Records contained in a dataset:
────

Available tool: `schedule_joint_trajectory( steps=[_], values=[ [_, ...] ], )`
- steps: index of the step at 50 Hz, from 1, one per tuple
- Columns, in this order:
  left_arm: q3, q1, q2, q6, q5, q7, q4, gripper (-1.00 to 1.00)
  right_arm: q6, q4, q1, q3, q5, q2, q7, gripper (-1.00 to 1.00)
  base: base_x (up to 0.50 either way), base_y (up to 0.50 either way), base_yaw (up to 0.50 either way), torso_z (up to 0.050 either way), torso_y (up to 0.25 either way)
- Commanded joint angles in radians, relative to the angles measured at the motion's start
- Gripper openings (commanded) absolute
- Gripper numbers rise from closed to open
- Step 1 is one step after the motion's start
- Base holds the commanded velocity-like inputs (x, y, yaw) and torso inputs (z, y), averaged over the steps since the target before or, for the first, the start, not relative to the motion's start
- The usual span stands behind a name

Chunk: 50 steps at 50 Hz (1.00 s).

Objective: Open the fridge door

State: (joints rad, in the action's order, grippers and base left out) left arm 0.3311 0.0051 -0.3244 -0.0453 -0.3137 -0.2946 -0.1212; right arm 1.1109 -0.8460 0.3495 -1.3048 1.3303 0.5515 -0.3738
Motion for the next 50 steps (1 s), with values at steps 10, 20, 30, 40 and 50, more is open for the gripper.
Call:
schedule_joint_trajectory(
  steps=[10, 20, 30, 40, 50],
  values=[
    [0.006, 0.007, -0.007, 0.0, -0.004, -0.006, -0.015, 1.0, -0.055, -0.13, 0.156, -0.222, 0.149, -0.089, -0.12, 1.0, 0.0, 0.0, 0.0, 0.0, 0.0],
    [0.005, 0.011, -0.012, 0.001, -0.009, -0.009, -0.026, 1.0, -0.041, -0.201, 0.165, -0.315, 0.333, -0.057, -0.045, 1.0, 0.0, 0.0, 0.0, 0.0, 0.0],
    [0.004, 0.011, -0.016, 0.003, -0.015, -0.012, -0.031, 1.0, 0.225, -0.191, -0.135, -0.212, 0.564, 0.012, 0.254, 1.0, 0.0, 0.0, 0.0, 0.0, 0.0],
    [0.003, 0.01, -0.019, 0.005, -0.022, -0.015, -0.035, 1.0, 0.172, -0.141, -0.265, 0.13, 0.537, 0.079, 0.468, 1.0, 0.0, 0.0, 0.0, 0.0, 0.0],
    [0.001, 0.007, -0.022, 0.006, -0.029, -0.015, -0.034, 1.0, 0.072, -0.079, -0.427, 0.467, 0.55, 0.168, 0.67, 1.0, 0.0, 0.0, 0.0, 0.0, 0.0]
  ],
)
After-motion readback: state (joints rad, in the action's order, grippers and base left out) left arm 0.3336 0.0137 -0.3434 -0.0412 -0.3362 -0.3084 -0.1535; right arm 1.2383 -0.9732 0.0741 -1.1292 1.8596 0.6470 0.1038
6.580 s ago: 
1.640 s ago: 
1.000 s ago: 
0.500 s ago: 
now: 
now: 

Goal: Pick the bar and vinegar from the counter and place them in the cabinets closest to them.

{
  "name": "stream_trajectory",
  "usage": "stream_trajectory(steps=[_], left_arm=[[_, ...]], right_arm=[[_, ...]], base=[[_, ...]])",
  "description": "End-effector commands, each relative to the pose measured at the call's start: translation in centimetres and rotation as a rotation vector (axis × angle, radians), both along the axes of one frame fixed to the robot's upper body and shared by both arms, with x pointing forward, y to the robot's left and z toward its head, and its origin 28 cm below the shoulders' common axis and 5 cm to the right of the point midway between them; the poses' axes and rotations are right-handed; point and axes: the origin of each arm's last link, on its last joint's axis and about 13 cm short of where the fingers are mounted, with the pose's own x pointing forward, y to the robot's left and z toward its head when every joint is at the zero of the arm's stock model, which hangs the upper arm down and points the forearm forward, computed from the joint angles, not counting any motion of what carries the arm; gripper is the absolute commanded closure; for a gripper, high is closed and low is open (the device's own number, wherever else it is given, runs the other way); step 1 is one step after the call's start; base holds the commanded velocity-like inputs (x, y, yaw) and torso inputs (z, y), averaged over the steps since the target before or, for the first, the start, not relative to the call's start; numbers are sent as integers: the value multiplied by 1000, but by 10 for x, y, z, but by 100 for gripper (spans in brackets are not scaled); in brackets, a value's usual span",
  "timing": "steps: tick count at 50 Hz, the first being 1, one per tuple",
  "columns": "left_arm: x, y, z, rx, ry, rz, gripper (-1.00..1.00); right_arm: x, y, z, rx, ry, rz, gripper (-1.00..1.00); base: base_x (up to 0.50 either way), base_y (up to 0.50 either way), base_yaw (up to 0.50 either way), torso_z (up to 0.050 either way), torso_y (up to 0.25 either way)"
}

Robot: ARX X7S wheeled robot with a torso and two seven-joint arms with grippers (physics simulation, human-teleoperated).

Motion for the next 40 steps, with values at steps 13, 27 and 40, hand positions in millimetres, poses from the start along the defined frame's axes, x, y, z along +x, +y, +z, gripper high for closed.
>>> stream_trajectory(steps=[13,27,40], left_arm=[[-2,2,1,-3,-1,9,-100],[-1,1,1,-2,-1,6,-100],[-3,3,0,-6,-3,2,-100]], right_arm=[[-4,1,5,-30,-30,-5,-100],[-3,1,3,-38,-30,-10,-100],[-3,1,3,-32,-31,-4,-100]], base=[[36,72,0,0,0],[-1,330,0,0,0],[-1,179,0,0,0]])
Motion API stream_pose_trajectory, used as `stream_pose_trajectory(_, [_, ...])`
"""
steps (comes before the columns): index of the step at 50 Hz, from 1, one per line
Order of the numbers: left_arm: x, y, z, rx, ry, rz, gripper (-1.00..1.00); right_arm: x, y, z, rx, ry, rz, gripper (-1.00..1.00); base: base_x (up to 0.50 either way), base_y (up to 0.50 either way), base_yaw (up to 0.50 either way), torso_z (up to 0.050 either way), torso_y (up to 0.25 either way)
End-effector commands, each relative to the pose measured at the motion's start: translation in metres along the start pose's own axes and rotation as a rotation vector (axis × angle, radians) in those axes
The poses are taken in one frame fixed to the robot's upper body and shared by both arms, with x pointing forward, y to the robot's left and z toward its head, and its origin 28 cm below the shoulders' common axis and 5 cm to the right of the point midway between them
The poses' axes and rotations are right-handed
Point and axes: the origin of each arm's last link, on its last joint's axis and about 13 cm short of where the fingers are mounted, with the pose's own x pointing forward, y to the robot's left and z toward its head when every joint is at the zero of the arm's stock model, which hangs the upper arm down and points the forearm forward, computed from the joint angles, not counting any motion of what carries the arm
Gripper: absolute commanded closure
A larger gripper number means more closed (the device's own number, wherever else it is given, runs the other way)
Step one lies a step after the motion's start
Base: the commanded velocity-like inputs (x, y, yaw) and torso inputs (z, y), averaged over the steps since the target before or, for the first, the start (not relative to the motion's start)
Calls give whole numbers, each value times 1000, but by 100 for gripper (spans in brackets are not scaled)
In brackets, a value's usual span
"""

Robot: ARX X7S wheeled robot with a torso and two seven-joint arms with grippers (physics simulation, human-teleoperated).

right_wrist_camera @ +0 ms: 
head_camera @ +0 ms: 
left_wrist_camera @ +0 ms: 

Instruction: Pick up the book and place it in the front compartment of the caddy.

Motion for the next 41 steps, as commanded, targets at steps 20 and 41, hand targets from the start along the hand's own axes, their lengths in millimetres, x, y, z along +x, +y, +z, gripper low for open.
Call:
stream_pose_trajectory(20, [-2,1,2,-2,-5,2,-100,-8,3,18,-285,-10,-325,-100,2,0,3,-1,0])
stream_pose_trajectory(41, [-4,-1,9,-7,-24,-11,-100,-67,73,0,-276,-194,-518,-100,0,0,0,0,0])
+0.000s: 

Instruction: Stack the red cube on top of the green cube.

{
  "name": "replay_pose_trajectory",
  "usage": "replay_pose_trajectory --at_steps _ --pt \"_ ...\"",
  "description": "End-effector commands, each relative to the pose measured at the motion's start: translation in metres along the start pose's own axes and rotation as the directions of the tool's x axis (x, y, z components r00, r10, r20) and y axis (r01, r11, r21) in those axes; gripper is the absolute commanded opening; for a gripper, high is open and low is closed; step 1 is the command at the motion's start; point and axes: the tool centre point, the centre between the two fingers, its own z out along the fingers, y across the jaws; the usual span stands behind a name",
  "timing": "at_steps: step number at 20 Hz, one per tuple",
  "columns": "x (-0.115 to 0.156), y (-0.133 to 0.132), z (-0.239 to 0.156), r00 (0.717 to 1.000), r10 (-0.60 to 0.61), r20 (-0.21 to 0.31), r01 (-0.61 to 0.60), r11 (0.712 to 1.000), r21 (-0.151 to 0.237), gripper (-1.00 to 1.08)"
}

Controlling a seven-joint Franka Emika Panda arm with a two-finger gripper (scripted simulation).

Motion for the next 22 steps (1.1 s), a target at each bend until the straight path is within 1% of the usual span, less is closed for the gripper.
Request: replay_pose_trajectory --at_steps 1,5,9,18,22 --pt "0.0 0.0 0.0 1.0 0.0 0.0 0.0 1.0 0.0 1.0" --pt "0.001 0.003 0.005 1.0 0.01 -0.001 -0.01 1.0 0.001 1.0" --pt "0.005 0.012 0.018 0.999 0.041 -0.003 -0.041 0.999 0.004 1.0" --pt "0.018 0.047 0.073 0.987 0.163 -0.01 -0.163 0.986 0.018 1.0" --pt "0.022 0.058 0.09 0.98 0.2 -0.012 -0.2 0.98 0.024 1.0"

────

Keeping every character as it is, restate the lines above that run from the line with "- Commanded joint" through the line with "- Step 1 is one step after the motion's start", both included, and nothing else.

- Commanded joint angles in radians, relative to the angles measured at the motion's start
- Gripper openings (commanded) absolute
- Gripper numbers rise from closed to open
- Step 1 is one step after the motion's start

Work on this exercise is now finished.